The weaker dollar is anticipated to support the Indian rupee on Friday. The expectation that the central bank may slow the rate hikes is causing the dollar to weaken. Additionally, market investors will continue to be cautious ahead of a crucial US employment report because it affects the Fed’s decision on policy. Meanwhile, a rise in the price of crude oil could stop the rupee’s strong advances. According to ICICIdirect, “USDINR (Dec) may trade in a range of 81.05-81.50.” The rupee concluded the previous session with a gain against the dollar as the less hawkish than anticipated remarks from US Federal Reserve Chair Jerome Powell encouraged the world markets. Comparatively to its previous closing of 81.42, the partially convertible rupee ended the day at 81.21 per dollar.
“Rupee extended its gains in yesterday’s session after Fed Chairman said that the rate of tightening in December is likely to slow down, but that additional hikes will still be required to control inflation. The minutes of a recent Fed meeting, which were recently made public, also revealed that officials might choose to raise rates by 50 basis points as opposed to 75 before. Major crosses kept picking up steam after the dollar experienced widespread weakness. The core PCE index increased 0.2% in October, which was slightly less than anticipated, and this weighed on the dollar yesterday.

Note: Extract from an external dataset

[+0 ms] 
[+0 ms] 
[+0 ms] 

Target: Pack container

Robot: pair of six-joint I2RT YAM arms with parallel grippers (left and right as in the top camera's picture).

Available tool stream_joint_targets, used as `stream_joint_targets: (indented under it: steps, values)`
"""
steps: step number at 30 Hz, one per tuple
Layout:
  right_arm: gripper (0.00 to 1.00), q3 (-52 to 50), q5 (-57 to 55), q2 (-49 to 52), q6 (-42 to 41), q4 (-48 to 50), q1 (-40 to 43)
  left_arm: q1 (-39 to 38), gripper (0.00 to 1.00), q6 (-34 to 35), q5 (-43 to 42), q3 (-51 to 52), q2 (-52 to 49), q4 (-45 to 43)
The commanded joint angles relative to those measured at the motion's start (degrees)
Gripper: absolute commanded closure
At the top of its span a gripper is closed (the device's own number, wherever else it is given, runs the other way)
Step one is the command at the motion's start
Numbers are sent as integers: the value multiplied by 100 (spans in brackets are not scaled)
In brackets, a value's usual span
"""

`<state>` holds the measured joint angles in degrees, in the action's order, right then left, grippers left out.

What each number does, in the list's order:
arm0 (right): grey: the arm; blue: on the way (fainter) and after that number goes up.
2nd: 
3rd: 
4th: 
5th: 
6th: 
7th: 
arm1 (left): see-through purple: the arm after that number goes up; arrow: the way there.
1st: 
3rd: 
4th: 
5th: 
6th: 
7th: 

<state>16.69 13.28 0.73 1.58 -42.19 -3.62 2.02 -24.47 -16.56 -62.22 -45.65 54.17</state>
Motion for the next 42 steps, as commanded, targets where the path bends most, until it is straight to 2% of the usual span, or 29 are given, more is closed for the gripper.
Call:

However, a closely watched indicator of manufacturing activity reported its weakest reading in 2.5 years for November. The non-farm payrolls number that the US will release today will be the main topic of discussion. Economic data that exceeded expectations may keep the dollar supported at current levels. We anticipate that the USDINR(Spot) will fluctuate sideways and quote between 81.20 and 81.80.